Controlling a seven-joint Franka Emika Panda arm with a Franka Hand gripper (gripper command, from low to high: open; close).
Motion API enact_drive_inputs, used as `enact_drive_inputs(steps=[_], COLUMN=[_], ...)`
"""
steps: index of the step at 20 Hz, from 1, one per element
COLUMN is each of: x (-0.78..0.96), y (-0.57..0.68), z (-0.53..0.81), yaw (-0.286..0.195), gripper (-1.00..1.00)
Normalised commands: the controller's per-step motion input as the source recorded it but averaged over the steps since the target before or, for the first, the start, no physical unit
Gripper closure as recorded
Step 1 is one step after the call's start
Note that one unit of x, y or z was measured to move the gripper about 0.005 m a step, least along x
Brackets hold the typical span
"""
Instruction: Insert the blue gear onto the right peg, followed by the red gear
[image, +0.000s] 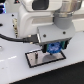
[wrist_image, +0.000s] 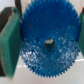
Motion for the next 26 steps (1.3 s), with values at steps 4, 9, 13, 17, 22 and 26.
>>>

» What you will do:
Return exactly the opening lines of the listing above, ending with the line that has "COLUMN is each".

» Exercise solution:
Controlling a seven-joint Franka Emika Panda arm with a Franka Hand gripper (gripper command, from low to high: open; close).
Motion API enact_drive_inputs, used as `enact_drive_inputs(steps=[_], COLUMN=[_], ...)`
"""
steps: index of the step at 20 Hz, from 1, one per element
COLUMN is each of: x (-0.78..0.96), y (-0.57..0.68), z (-0.53..0.81), yaw (-0.286..0.195), gripper (-1.00..1.00)

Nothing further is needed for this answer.